(Records contained in a dataset)
+---+
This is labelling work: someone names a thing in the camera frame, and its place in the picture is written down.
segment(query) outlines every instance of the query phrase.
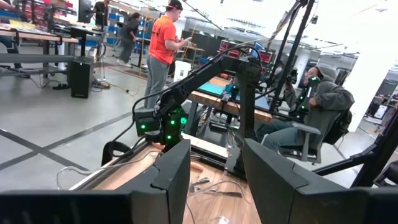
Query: robotic arm
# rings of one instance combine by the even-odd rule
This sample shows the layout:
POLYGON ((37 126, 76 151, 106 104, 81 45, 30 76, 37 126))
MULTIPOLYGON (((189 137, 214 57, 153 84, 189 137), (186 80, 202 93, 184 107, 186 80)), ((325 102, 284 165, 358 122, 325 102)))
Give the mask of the robotic arm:
POLYGON ((134 111, 133 119, 136 122, 137 135, 165 145, 165 151, 168 151, 182 139, 183 125, 187 122, 181 104, 191 92, 213 77, 220 73, 229 73, 238 79, 241 91, 241 126, 239 134, 236 135, 236 142, 242 146, 244 138, 255 139, 254 98, 255 87, 261 77, 261 66, 258 61, 246 62, 228 57, 224 53, 163 92, 154 109, 134 111))

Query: person's hand
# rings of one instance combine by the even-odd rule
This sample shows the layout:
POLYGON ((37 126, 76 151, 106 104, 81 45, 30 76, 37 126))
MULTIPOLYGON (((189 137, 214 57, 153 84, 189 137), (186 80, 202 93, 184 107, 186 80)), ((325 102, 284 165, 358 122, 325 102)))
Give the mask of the person's hand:
POLYGON ((180 44, 181 44, 181 47, 187 46, 188 45, 188 41, 184 40, 184 39, 181 39, 180 40, 180 44))
POLYGON ((314 107, 318 106, 317 101, 315 100, 314 97, 310 99, 309 104, 310 104, 310 108, 314 108, 314 107))

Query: person in background
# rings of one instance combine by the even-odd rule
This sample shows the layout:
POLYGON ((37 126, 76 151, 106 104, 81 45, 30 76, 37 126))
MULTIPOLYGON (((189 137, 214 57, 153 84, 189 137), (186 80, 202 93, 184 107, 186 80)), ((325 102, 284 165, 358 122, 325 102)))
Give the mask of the person in background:
MULTIPOLYGON (((145 96, 162 91, 166 84, 170 64, 173 62, 175 50, 187 45, 188 41, 175 38, 175 26, 182 12, 181 2, 171 0, 166 6, 165 15, 157 19, 152 28, 149 53, 147 58, 148 79, 145 96)), ((146 98, 145 108, 153 108, 158 96, 146 98)))
MULTIPOLYGON (((320 135, 310 135, 309 146, 316 149, 322 143, 340 111, 348 110, 354 104, 354 98, 349 91, 334 83, 337 76, 334 70, 312 67, 304 76, 304 85, 308 84, 308 79, 312 76, 317 76, 321 81, 314 88, 314 94, 310 98, 310 112, 304 118, 304 124, 317 128, 321 132, 320 135)), ((290 107, 289 115, 294 116, 300 102, 297 101, 292 84, 286 85, 285 99, 290 107)), ((275 118, 257 131, 258 141, 261 141, 265 134, 268 136, 262 144, 273 151, 278 151, 280 146, 302 146, 305 139, 304 132, 294 128, 292 122, 275 118)))
MULTIPOLYGON (((96 2, 94 5, 94 9, 91 11, 91 13, 95 14, 95 25, 99 28, 102 29, 102 37, 103 37, 103 42, 106 42, 106 33, 108 33, 108 4, 111 2, 111 0, 104 0, 104 1, 99 1, 96 2)), ((90 49, 89 54, 92 54, 94 52, 94 47, 90 49)))
POLYGON ((123 50, 120 53, 118 64, 126 67, 130 67, 128 64, 132 49, 134 48, 134 43, 137 41, 137 31, 139 26, 139 21, 141 15, 135 12, 129 17, 129 20, 123 25, 121 30, 121 42, 123 45, 123 50))
MULTIPOLYGON (((8 4, 5 1, 0 0, 0 9, 7 9, 12 11, 15 7, 11 4, 8 4)), ((0 35, 0 43, 4 44, 7 48, 7 53, 9 54, 19 54, 18 46, 15 42, 12 41, 11 37, 0 35)), ((14 67, 16 69, 22 68, 21 63, 14 63, 14 67)), ((30 75, 21 75, 22 78, 30 78, 30 75)))

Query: black bag
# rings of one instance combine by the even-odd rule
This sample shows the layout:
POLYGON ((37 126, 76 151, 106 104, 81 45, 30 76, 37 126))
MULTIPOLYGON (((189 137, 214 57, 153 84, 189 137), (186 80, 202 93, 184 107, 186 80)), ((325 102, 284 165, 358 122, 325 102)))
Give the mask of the black bag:
POLYGON ((353 115, 351 114, 351 111, 349 109, 340 113, 340 115, 337 117, 336 121, 330 128, 328 134, 323 139, 323 142, 331 145, 335 144, 337 140, 339 140, 341 137, 349 132, 348 127, 351 123, 352 118, 353 115))

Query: gray hoodie
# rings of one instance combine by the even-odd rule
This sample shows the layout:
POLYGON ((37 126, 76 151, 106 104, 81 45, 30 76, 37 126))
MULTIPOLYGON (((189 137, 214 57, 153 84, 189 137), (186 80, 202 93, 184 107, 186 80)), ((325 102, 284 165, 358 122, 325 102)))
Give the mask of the gray hoodie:
MULTIPOLYGON (((314 88, 312 97, 315 97, 317 108, 311 109, 304 118, 304 124, 319 129, 321 135, 310 135, 310 147, 317 148, 327 132, 335 122, 340 112, 349 109, 354 104, 354 97, 342 86, 334 83, 336 72, 330 68, 318 67, 321 73, 321 82, 314 88)), ((285 99, 290 111, 296 110, 296 94, 294 89, 285 91, 285 99)), ((299 141, 304 140, 304 132, 297 133, 299 141)))
+---+
ASSIGNMENT: Retype every entry above exactly and, please, skip the pictures.

REPLY:
This is labelling work: someone names a thing in the camera frame, and its place in the picture is written down.
segment(query) outlines every instance of the query phrase.
Query: robotic arm
# rings of one instance combine by the even-odd rule
This sample shows the layout:
POLYGON ((37 126, 76 151, 106 104, 81 45, 30 76, 37 126))
MULTIPOLYGON (((189 137, 214 57, 153 84, 189 137), (186 80, 202 93, 184 107, 186 80)), ((325 102, 284 165, 358 122, 325 102)))
Give the mask of the robotic arm:
POLYGON ((134 111, 133 119, 136 122, 137 135, 165 145, 165 151, 168 151, 182 139, 183 125, 187 122, 181 104, 191 92, 213 77, 220 73, 229 73, 238 79, 241 91, 241 126, 239 134, 236 135, 236 142, 242 146, 244 138, 255 139, 254 98, 255 87, 261 77, 261 66, 258 61, 246 62, 228 57, 224 53, 163 92, 154 109, 134 111))

Query: person's hand
# rings of one instance combine by the even-odd rule
This sample shows the layout:
POLYGON ((37 126, 76 151, 106 104, 81 45, 30 76, 37 126))
MULTIPOLYGON (((189 137, 214 57, 153 84, 189 137), (186 80, 202 93, 184 107, 186 80)), ((325 102, 284 165, 358 122, 325 102)))
Give the mask of the person's hand:
POLYGON ((180 44, 181 44, 181 47, 187 46, 188 45, 188 41, 184 40, 184 39, 181 39, 180 40, 180 44))
POLYGON ((314 107, 318 106, 317 101, 315 100, 314 97, 310 99, 309 104, 310 104, 310 108, 314 108, 314 107))

Query: person in background
# rings of one instance combine by the even-odd rule
This sample shows the layout:
POLYGON ((37 126, 76 151, 106 104, 81 45, 30 76, 37 126))
MULTIPOLYGON (((189 137, 214 57, 153 84, 189 137), (186 80, 202 93, 184 107, 186 80)), ((325 102, 284 165, 358 122, 325 102)))
Give the mask of the person in background:
MULTIPOLYGON (((145 96, 162 91, 166 84, 170 64, 173 62, 175 50, 187 45, 188 41, 175 38, 175 26, 182 12, 181 2, 171 0, 166 6, 165 15, 157 19, 152 28, 149 53, 147 58, 148 79, 145 96)), ((146 98, 145 108, 153 108, 158 96, 146 98)))
MULTIPOLYGON (((320 135, 310 135, 309 146, 316 149, 322 143, 340 111, 348 110, 354 104, 354 98, 349 91, 334 83, 337 76, 334 70, 312 67, 304 76, 304 85, 308 84, 308 79, 312 76, 317 76, 321 81, 314 88, 314 94, 310 98, 310 112, 304 118, 304 124, 317 128, 321 132, 320 135)), ((290 107, 289 115, 294 116, 300 102, 297 101, 292 84, 286 85, 285 99, 290 107)), ((275 118, 257 131, 258 141, 261 141, 265 134, 268 136, 262 144, 273 151, 278 151, 280 146, 302 146, 305 139, 304 132, 294 128, 292 122, 275 118)))
MULTIPOLYGON (((96 2, 94 5, 94 9, 91 11, 91 13, 95 14, 95 25, 99 28, 102 29, 102 37, 103 37, 103 42, 106 42, 106 33, 108 33, 108 4, 111 2, 111 0, 104 0, 104 1, 99 1, 96 2)), ((90 49, 89 54, 92 54, 94 52, 94 47, 90 49)))
POLYGON ((123 50, 120 53, 118 64, 126 67, 130 67, 128 64, 132 49, 134 48, 134 43, 137 41, 137 31, 139 26, 139 21, 141 15, 135 12, 129 17, 129 20, 123 25, 121 30, 121 42, 123 45, 123 50))
MULTIPOLYGON (((8 4, 5 1, 0 0, 0 9, 7 9, 12 11, 15 7, 11 4, 8 4)), ((0 35, 0 43, 4 44, 7 48, 7 53, 9 54, 19 54, 18 46, 15 42, 12 41, 11 37, 0 35)), ((14 67, 16 69, 22 68, 21 63, 14 63, 14 67)), ((30 75, 21 75, 22 78, 30 78, 30 75)))

Query: black bag
# rings of one instance combine by the even-odd rule
This sample shows the layout:
POLYGON ((37 126, 76 151, 106 104, 81 45, 30 76, 37 126))
MULTIPOLYGON (((189 137, 214 57, 153 84, 189 137), (186 80, 202 93, 184 107, 186 80)), ((325 102, 284 165, 358 122, 325 102)))
Give the mask of the black bag:
POLYGON ((353 115, 351 114, 351 111, 349 109, 340 113, 340 115, 337 117, 336 121, 330 128, 328 134, 323 139, 323 142, 331 145, 335 144, 337 140, 339 140, 341 137, 349 132, 348 127, 351 123, 352 118, 353 115))

Query: gray hoodie
# rings of one instance combine by the even-odd rule
This sample shows the layout:
POLYGON ((37 126, 76 151, 106 104, 81 45, 30 76, 37 126))
MULTIPOLYGON (((189 137, 214 57, 153 84, 189 137), (186 80, 202 93, 184 107, 186 80)), ((325 102, 284 165, 358 122, 325 102)))
Give the mask of the gray hoodie:
MULTIPOLYGON (((314 88, 312 97, 315 97, 317 108, 311 109, 304 118, 304 124, 319 129, 321 135, 310 135, 310 147, 317 148, 327 132, 335 122, 340 112, 349 109, 354 104, 354 97, 342 86, 334 83, 336 72, 330 68, 318 67, 321 73, 321 82, 314 88)), ((285 99, 290 111, 296 110, 296 94, 294 89, 285 91, 285 99)), ((299 141, 304 140, 304 132, 297 133, 299 141)))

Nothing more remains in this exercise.